United States District Court, Eastern District of Missouri
Jun 14, 2022
4:21-CV-00824 JAR (E.D. Mo. Jun. 14, 2022)

Opinion

4:21-CV-00824 JAR

06-14-2022

GERALD and PAMELA BRINK, Plaintiffs, v. GOODMAN MANUFACTURING COMPANY, L.P., Defendant.


MEMORANDUM AND ORDER

JOHN A. ROSS UNITED STATES DISTRICT JUDGE

Plaintiffs Gerald and Pamela Brink (“Plaintiffs”) bring claims of strict product liability and negligence against Defendant Goodman Manufacturing Company, L.P. (“Goodman”) arising out of a furnace fire that damaged their home. Plaintiffs allege the fire was caused by a failed blower motor in their furnace, identified as a 2008-year model AMH951155DXAC, which in turn caused the condensate pan for the evaporator coil to melt. This matter is before the Court on Plaintiffs' Motion to Compel Rule 30(b)(6) Deposition and Discovery Responses to Plaintiffs' Second Request for Production of Documents. (Doc. No. 20). On May 16, 2022, this Court stayed the Rule 30(b)(6) deposition of Goodman's corporate representative designee scheduled for May 24, 2022 pending resolution of Plaintiffs' motion. (Doc. No. 24). The motion is fully briefed and ready for disposition.

The discovery at issue concerns Plaintiffs' second requests for production numbers 1-6, 8-16, and 19 seeking information relating to a 2021 product recall on a group of Goodman Amana AMH95 model furnaces (CPSC Recall 22-021) and a Goodman Technical Service Bulletin (SF-090) relating to the installation of a “blower guard kit” and “drain pan with metal reinforcement kit” on furnaces subject to the recall.
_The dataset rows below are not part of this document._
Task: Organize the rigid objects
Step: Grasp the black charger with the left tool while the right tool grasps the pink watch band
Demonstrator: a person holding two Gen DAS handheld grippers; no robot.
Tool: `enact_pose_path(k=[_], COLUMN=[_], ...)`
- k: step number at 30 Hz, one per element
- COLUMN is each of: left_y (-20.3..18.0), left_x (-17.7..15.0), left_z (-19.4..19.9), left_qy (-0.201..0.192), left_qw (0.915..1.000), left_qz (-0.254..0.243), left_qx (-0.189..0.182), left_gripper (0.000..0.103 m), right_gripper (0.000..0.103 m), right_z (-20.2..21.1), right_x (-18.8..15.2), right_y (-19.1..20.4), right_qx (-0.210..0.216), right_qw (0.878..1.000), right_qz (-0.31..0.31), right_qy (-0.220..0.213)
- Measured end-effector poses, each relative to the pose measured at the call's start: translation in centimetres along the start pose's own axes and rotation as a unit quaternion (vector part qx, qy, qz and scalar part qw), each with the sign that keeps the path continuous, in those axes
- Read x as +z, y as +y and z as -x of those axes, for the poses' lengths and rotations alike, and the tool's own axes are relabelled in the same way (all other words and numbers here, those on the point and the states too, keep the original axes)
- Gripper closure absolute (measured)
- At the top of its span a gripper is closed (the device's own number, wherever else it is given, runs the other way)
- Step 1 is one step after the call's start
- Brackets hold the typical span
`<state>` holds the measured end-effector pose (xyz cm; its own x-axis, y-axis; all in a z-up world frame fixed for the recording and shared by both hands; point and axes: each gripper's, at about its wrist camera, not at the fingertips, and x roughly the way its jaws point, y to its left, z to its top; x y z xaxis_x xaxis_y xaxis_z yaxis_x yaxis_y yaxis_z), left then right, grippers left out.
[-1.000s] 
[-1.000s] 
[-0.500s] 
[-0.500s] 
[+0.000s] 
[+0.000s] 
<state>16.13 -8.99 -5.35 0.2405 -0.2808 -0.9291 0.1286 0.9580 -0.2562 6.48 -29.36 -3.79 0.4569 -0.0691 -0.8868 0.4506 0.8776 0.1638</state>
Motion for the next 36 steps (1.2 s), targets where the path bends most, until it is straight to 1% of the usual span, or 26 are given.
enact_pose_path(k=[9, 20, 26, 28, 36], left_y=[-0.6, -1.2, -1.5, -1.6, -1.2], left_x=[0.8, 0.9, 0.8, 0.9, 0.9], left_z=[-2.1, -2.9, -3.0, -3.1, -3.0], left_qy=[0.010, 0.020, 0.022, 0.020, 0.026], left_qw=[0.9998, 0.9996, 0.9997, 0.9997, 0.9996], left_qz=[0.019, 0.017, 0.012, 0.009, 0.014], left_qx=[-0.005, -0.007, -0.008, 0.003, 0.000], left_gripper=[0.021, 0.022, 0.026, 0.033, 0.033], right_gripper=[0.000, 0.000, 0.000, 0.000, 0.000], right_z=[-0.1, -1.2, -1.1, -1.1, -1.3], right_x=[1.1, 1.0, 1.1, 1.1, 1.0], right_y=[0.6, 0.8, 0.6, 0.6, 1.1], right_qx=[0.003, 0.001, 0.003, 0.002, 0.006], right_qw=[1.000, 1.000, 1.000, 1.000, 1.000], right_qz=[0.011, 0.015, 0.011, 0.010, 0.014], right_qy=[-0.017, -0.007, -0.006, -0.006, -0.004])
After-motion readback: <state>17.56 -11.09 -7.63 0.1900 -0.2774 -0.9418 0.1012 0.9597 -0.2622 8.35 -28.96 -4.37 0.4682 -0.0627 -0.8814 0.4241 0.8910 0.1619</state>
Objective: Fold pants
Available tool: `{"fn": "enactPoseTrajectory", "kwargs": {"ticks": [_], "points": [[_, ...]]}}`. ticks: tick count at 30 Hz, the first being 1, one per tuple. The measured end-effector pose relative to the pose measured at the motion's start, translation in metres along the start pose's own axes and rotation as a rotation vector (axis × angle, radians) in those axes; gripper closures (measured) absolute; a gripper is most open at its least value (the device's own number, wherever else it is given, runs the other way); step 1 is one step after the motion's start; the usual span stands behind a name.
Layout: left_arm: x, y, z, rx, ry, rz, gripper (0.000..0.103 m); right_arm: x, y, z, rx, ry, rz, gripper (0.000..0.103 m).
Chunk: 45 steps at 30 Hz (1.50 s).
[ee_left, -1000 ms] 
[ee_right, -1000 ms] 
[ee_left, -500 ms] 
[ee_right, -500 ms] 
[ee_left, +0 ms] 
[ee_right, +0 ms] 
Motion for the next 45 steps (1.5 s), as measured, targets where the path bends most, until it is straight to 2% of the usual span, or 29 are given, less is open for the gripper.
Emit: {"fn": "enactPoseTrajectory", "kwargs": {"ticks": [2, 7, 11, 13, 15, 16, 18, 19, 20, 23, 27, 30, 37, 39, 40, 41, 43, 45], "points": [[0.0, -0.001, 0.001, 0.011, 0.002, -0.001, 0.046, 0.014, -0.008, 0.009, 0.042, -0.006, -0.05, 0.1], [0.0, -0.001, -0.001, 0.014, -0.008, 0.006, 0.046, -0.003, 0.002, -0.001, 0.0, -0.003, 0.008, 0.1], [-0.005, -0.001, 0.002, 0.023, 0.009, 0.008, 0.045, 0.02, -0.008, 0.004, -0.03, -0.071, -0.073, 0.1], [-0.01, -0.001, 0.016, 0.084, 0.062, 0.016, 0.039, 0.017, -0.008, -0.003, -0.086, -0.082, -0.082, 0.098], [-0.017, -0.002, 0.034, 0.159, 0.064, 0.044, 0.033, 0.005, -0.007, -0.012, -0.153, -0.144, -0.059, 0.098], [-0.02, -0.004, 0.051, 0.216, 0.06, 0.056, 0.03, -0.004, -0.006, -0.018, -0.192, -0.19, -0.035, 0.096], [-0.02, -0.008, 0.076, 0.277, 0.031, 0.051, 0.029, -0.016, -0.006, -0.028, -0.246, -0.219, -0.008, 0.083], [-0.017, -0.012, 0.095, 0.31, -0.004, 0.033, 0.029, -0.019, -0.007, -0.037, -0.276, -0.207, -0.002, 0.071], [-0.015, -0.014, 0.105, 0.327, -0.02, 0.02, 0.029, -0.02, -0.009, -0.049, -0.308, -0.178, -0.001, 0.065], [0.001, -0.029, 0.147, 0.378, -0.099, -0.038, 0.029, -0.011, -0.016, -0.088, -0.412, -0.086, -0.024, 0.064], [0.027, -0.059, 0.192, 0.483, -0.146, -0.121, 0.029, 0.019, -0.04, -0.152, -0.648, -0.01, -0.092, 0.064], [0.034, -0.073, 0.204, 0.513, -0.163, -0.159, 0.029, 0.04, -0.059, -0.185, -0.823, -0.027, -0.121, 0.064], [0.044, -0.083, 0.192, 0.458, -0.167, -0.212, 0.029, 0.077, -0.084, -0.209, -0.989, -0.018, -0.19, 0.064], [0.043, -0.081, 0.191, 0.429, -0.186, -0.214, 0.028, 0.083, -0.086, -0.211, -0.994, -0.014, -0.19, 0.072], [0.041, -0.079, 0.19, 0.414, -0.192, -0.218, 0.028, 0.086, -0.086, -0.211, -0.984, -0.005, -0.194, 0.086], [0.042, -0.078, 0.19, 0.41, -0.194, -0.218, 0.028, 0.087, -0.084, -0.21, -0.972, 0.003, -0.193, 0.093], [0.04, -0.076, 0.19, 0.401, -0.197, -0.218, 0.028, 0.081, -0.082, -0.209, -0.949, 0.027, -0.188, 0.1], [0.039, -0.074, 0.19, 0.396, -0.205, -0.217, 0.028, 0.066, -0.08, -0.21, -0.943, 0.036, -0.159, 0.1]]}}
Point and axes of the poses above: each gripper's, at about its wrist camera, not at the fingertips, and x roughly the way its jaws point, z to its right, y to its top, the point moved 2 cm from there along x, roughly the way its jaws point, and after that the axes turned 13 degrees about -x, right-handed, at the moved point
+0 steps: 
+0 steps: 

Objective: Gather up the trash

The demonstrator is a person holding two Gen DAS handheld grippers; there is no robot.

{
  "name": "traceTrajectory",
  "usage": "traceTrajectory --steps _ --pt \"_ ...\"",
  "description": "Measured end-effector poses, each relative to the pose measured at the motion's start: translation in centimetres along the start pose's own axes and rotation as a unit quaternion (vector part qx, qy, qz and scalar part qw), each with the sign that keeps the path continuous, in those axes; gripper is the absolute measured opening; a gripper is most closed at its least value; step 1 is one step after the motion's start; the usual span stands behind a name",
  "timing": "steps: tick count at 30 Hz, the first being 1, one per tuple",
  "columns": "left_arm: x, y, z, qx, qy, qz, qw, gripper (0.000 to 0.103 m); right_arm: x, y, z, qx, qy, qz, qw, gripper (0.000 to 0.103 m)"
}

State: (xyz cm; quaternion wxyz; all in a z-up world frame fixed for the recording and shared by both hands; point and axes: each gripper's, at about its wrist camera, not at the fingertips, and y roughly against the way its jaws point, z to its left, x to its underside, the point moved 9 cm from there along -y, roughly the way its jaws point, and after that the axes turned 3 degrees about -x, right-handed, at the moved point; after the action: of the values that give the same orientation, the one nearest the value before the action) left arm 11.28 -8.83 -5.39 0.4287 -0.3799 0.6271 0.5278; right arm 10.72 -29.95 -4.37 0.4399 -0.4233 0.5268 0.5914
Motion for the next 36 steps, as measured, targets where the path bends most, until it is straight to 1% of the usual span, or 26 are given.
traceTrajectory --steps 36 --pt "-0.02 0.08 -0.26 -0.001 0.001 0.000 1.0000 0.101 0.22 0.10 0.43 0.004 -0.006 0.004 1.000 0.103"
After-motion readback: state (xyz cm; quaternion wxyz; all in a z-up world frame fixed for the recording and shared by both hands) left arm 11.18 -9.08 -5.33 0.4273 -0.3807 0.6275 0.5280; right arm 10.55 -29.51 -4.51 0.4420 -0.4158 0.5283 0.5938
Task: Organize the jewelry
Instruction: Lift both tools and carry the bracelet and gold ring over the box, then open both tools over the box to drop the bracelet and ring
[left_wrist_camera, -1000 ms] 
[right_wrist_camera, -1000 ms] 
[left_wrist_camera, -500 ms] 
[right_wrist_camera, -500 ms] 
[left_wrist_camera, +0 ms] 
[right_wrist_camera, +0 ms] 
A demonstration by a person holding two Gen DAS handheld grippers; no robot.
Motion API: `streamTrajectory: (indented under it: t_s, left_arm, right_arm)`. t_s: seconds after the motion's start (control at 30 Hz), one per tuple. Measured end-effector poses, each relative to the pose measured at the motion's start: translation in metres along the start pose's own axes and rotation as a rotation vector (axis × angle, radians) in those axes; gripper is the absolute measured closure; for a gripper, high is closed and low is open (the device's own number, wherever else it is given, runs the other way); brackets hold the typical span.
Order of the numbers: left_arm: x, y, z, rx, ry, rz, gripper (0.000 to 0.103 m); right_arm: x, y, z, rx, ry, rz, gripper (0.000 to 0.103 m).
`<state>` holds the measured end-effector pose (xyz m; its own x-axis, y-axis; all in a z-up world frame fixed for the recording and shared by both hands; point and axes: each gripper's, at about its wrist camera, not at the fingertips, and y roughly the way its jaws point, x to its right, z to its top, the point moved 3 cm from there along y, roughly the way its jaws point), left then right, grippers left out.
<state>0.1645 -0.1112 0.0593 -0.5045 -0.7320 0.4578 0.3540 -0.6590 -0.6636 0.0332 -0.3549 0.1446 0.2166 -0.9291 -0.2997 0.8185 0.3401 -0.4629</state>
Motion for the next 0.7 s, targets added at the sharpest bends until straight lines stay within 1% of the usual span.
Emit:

Plaintiffs contend this discovery is relevant considering that Goodman has identified a fire hazard in the same AMH95 model family as the subject furnace which was the cause of the furnace fire in the instant case. In their request for production number 7, Plaintiffs seek production of all testing and research performed on the identical model to the subject furnace to determine that it was not necessary to install a pressure switch on the back of the blower motor housing to confirm air flow.

Plaintiffs state that requests for production numbers 9, 17, and 18 are not subject to their motion to compel. (Doc. No. 20 at 5 n.2).

Goodman opposes the motion, arguing that the requested information is outside the scope of permissible discovery since the furnace models subject to the recall and SF-090 Service Bulletin do not share “critical components” of the subject furnace. Goodman contends the subject furnace is an entirely different product than the recalled furnaces, manufactured over a decade prior to the recall, and contains entirely different component parts, namely the drain pan and blower motor. Goodman further argues that Plaintiffs' request for “all testing and research” on the subject furnace, with no limitation in time or scope, is overly broad and would require it to provide privileged investigation materials.

Discussion

There is “no black letter rule of law” regarding discovery disputes in products liability cases “other than to state that discovery of similar, if not identical, models is generally permitted.” Pandolfo v. Exactech, Inc, No. 4:20-CV-00535-AGF, 2021 WL 2187910, at *3 (E.D. Mo. May 28, 2021) (quoting Hofer v. Mack Trucks, Inc., 981 F.2d 377, 380 (8th Cir. 1992)). Generally, different models of a product will be relevant if they share characteristics pertinent to the issues raised in the litigation. Id. (quoting Fine v. Facet Aerospace Prod. Co., 133 F.R.D. 439, 441 (S.D.N.Y. 1990) (cited by Hofer). Courts undertake a “fact specific determination of the extent of the similarities or dissimilarities” of claimed similar models to determine if discovery of a model other than that involved in an accident in litigation should be allowed under Rule 26. Smith v. Toyota Motor Corp., No. 2:16-CV-00024-ERW, 2017 WL 1425993, at *2 (E.D. Mo. Apr. 21, 2017).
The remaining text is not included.